Every entry is to be returned as it stands, apart from the pictures.

Stored data
● ● ● ● ● ● ●

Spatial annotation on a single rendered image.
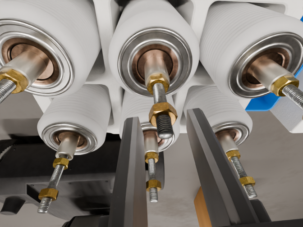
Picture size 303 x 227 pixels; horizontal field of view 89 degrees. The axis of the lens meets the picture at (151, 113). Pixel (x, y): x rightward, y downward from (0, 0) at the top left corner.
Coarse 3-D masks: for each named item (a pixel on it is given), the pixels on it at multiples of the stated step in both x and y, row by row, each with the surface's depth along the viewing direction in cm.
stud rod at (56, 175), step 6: (60, 156) 21; (66, 156) 21; (60, 168) 19; (54, 174) 19; (60, 174) 19; (54, 180) 18; (48, 186) 18; (54, 186) 18; (42, 198) 17; (48, 198) 17; (42, 204) 16; (48, 204) 17; (42, 210) 16
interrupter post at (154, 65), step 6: (150, 60) 15; (156, 60) 14; (162, 60) 15; (144, 66) 16; (150, 66) 14; (156, 66) 14; (162, 66) 14; (150, 72) 13; (156, 72) 13; (162, 72) 13; (168, 78) 13
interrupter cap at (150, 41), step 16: (144, 32) 13; (160, 32) 13; (176, 32) 13; (128, 48) 14; (144, 48) 14; (160, 48) 14; (176, 48) 14; (128, 64) 15; (144, 64) 16; (176, 64) 16; (192, 64) 16; (128, 80) 16; (144, 80) 17; (176, 80) 17; (144, 96) 18
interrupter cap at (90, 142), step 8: (48, 128) 21; (56, 128) 21; (64, 128) 21; (72, 128) 21; (80, 128) 21; (48, 136) 22; (56, 136) 22; (80, 136) 23; (88, 136) 22; (48, 144) 23; (56, 144) 23; (80, 144) 24; (88, 144) 24; (96, 144) 24; (80, 152) 25; (88, 152) 25
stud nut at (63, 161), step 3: (57, 159) 20; (60, 159) 20; (63, 159) 20; (66, 159) 20; (54, 162) 19; (57, 162) 19; (60, 162) 19; (63, 162) 20; (66, 162) 20; (54, 165) 20; (63, 165) 20; (66, 165) 20; (66, 168) 20
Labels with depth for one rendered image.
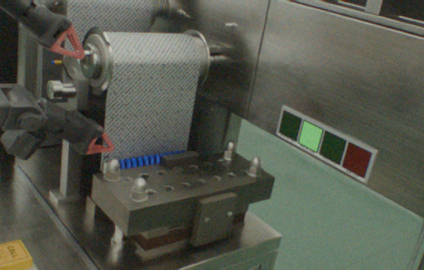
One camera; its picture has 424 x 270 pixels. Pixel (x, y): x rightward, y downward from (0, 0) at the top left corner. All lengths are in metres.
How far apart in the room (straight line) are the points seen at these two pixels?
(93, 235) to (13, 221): 0.18
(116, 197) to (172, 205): 0.11
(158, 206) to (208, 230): 0.15
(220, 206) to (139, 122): 0.27
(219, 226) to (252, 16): 0.49
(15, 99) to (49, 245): 0.32
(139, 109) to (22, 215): 0.35
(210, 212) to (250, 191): 0.13
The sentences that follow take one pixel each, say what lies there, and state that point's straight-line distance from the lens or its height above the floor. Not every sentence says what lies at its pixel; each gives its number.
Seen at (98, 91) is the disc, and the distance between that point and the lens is 1.09.
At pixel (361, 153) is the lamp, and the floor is 1.20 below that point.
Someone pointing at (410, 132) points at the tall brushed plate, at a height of 1.28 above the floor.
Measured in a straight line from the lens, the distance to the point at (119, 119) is 1.10.
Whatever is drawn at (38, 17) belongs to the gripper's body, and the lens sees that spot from 1.00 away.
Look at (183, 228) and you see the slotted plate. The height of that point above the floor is 0.94.
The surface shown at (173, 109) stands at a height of 1.15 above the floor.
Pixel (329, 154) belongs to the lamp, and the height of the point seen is 1.17.
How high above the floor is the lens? 1.53
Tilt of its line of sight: 21 degrees down
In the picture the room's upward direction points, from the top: 10 degrees clockwise
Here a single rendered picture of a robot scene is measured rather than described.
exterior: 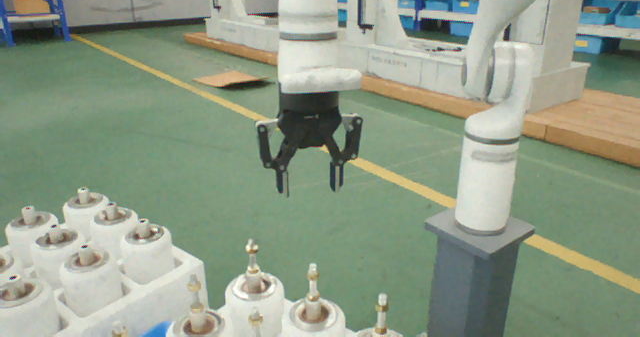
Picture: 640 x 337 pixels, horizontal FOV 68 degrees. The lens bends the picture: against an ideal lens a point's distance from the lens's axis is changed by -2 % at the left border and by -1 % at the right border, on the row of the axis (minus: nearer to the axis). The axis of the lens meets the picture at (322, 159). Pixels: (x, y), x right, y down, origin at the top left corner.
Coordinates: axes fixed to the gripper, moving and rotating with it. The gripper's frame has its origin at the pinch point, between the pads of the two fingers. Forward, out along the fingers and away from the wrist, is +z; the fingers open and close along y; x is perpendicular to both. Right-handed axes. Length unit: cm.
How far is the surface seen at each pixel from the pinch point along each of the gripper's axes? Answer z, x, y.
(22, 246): 25, -39, 51
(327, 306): 21.6, -0.9, -2.8
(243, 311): 23.3, -5.2, 9.7
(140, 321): 34.1, -20.7, 27.7
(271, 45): 33, -346, -52
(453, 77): 28, -175, -123
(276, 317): 25.8, -5.5, 4.5
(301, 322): 21.7, 1.5, 1.9
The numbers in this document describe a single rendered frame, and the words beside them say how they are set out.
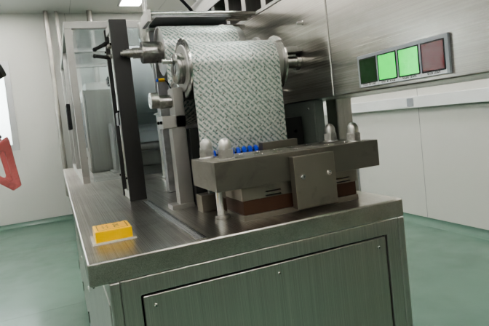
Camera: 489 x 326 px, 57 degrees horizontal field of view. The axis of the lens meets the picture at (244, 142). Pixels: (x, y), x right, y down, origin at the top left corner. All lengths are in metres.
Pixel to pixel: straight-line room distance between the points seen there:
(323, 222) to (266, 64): 0.44
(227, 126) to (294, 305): 0.44
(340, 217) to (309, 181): 0.10
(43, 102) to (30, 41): 0.81
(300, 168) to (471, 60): 0.37
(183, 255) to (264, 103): 0.48
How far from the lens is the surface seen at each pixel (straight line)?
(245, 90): 1.12
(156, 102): 1.13
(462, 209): 4.10
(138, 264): 0.81
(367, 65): 1.02
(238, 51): 1.13
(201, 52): 1.10
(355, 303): 1.02
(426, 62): 0.89
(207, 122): 1.08
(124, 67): 1.39
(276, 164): 0.93
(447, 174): 4.13
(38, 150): 6.59
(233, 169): 0.89
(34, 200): 6.64
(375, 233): 1.01
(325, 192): 0.97
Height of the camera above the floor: 1.11
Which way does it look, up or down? 3 degrees down
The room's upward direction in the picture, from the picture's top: 6 degrees counter-clockwise
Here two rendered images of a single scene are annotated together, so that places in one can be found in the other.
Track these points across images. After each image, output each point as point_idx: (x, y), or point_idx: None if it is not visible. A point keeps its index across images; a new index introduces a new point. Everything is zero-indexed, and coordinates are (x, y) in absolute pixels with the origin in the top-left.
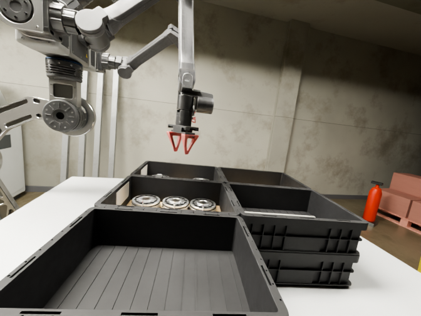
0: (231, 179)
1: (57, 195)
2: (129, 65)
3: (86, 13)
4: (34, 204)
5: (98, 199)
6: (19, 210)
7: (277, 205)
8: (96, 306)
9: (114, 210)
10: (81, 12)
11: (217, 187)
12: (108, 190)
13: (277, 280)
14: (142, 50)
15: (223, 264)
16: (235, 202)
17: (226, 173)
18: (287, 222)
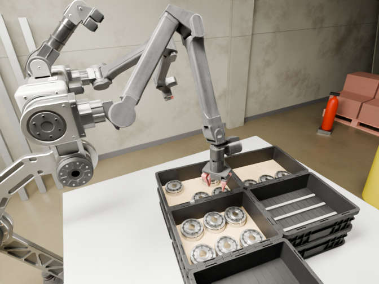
0: (233, 164)
1: (78, 227)
2: (108, 78)
3: (118, 107)
4: (71, 247)
5: (119, 218)
6: (66, 259)
7: (285, 191)
8: None
9: (206, 268)
10: (113, 109)
11: (240, 194)
12: (117, 202)
13: (303, 257)
14: (122, 62)
15: (282, 273)
16: (271, 220)
17: (228, 162)
18: (312, 229)

● ● ● ● ● ● ●

Task response:
Spatial annotation on a single rendered image.
Picture size 303 x 227 pixels; horizontal field of view 89 degrees. The axis of the lens meets the picture at (151, 113). Pixel (x, y): x rightward, y downward from (0, 0) at the top left corner.
Coarse 3-D masks: for each named item (a pixel on it is given), the pixels on it at multiples of the stated step in both x and y, row by row, each with the surface's depth along the viewing direction in cm.
stud rod at (56, 175), step 6: (60, 156) 21; (66, 156) 21; (60, 168) 19; (54, 174) 19; (60, 174) 19; (54, 180) 18; (48, 186) 18; (54, 186) 18; (42, 198) 17; (48, 198) 17; (42, 204) 16; (48, 204) 17; (42, 210) 16
interrupter post at (154, 65), step 6: (150, 60) 15; (156, 60) 14; (162, 60) 15; (144, 66) 16; (150, 66) 14; (156, 66) 14; (162, 66) 14; (150, 72) 13; (156, 72) 13; (162, 72) 13; (168, 78) 13
interrupter cap at (150, 41), step 16: (144, 32) 13; (160, 32) 13; (176, 32) 13; (128, 48) 14; (144, 48) 14; (160, 48) 14; (176, 48) 14; (128, 64) 15; (144, 64) 16; (176, 64) 16; (192, 64) 16; (128, 80) 16; (144, 80) 17; (176, 80) 17; (144, 96) 18
interrupter cap at (90, 142), step 8: (48, 128) 21; (56, 128) 21; (64, 128) 21; (72, 128) 21; (80, 128) 21; (48, 136) 22; (56, 136) 22; (80, 136) 23; (88, 136) 22; (48, 144) 23; (56, 144) 23; (80, 144) 24; (88, 144) 24; (96, 144) 24; (80, 152) 25; (88, 152) 25
stud nut at (63, 161), step 3: (57, 159) 20; (60, 159) 20; (63, 159) 20; (66, 159) 20; (54, 162) 19; (57, 162) 19; (60, 162) 19; (63, 162) 20; (66, 162) 20; (54, 165) 20; (63, 165) 20; (66, 165) 20; (66, 168) 20
Labels with depth for one rendered image.
One camera; its picture has 424 x 270 pixels. Pixel (x, y): x rightward, y downward from (0, 0) at the top left corner. All lengths are in metres.
How far apart in the room (straight line) are the points seen at these two pixels?
(93, 235) to (13, 221): 0.18
(116, 197) to (172, 205): 0.11
(158, 206) to (208, 230): 0.15
(220, 206) to (139, 122): 0.27
(219, 226) to (252, 16): 0.49
(15, 99) to (49, 245): 0.32
(139, 109) to (22, 215): 0.35
(210, 212) to (250, 191): 0.13
The sentences that follow take one pixel each, say what lies there, and state that point's straight-line distance from the lens or its height above the floor. Not every sentence says what lies at its pixel; each gives its number.
Seen at (98, 91) is the disc, and the distance between that point and the lens is 1.09.
At pixel (361, 153) is the lamp, and the floor is 1.20 below that point.
Someone pointing at (410, 132) points at the tall brushed plate, at a height of 1.28 above the floor.
Measured in a straight line from the lens, the distance to the point at (119, 119) is 1.10.
Whatever is drawn at (38, 17) belongs to the gripper's body, and the lens sees that spot from 1.00 away.
Look at (183, 228) and you see the slotted plate. The height of that point above the floor is 0.94.
The surface shown at (173, 109) stands at a height of 1.15 above the floor.
Pixel (329, 154) belongs to the lamp, and the height of the point seen is 1.17.
How high above the floor is the lens? 1.53
Tilt of its line of sight: 21 degrees down
In the picture the room's upward direction points, from the top: 10 degrees clockwise
Here a single rendered picture of a robot scene is measured rather than described.
exterior: 
Picture: 640 x 337 pixels, horizontal FOV 68 degrees. The lens bends the picture: against an ideal lens a point's distance from the lens's axis is changed by -2 % at the left border and by -1 % at the right border, on the row of the axis (minus: nearer to the axis). The axis of the lens meets the picture at (322, 159). Pixels: (x, y), x right, y down, origin at the top left corner.
Coordinates: axes fixed to the gripper, moving and rotating with it. The gripper's frame has its origin at the pinch point, between the pads of the two fingers. Forward, out along the fingers and away from the wrist, is +z; the fingers open and close along y; x is perpendicular to both. Right-handed axes. Length unit: cm.
How far is the surface seen at each pixel from the pinch point along each of the gripper's axes? Answer z, x, y.
(22, 246): 25, -39, 51
(327, 306): 21.6, -0.9, -2.8
(243, 311): 23.3, -5.2, 9.7
(140, 321): 34.1, -20.7, 27.7
(271, 45): 33, -346, -52
(453, 77): 28, -175, -123
(276, 317): 25.8, -5.5, 4.5
(301, 322): 21.7, 1.5, 1.9
The numbers in this document describe a single rendered frame, and the words beside them say how they are set out.
Camera: 489 x 326 px, 57 degrees horizontal field of view. The axis of the lens meets the picture at (244, 142). Pixels: (x, y), x right, y down, origin at the top left corner. All lengths are in metres.
Pixel to pixel: straight-line room distance between the points seen there:
(323, 222) to (266, 64): 0.44
(227, 126) to (294, 305): 0.44
(340, 217) to (309, 181): 0.10
(43, 102) to (30, 41): 0.81
(300, 168) to (471, 60): 0.37
(183, 255) to (264, 103): 0.48
How far from the lens is the surface seen at each pixel (straight line)?
(245, 90): 1.12
(156, 102): 1.13
(462, 209): 4.10
(138, 264): 0.81
(367, 65): 1.02
(238, 51): 1.13
(201, 52): 1.10
(355, 303): 1.02
(426, 62): 0.89
(207, 122): 1.08
(124, 67): 1.39
(276, 164): 0.93
(447, 174): 4.13
(38, 150): 6.59
(233, 169): 0.89
(34, 200): 6.64
(375, 233): 1.01
(325, 192): 0.97
Height of the camera above the floor: 1.11
Which way does it look, up or down? 3 degrees down
The room's upward direction in the picture, from the picture's top: 6 degrees counter-clockwise
Here two rendered images of a single scene are annotated together, so that places in one can be found in the other.
Track these points across images. After each image, output each point as point_idx: (x, y), or point_idx: None if it is not visible. A point keeps its index across images; a new index introduces a new point. Everything is zero-indexed, and coordinates are (x, y) in absolute pixels with the origin in the top-left.
0: (231, 179)
1: (57, 195)
2: (129, 65)
3: (86, 13)
4: (34, 204)
5: (98, 199)
6: (19, 210)
7: (277, 205)
8: (96, 306)
9: (114, 210)
10: (81, 12)
11: (217, 187)
12: (108, 190)
13: (277, 280)
14: (142, 50)
15: (223, 264)
16: (235, 202)
17: (226, 173)
18: (287, 222)
0: (233, 164)
1: (78, 227)
2: (108, 78)
3: (118, 107)
4: (71, 247)
5: (119, 218)
6: (66, 259)
7: (285, 191)
8: None
9: (206, 268)
10: (113, 109)
11: (240, 194)
12: (117, 202)
13: (303, 257)
14: (122, 62)
15: (282, 273)
16: (271, 220)
17: (228, 162)
18: (312, 229)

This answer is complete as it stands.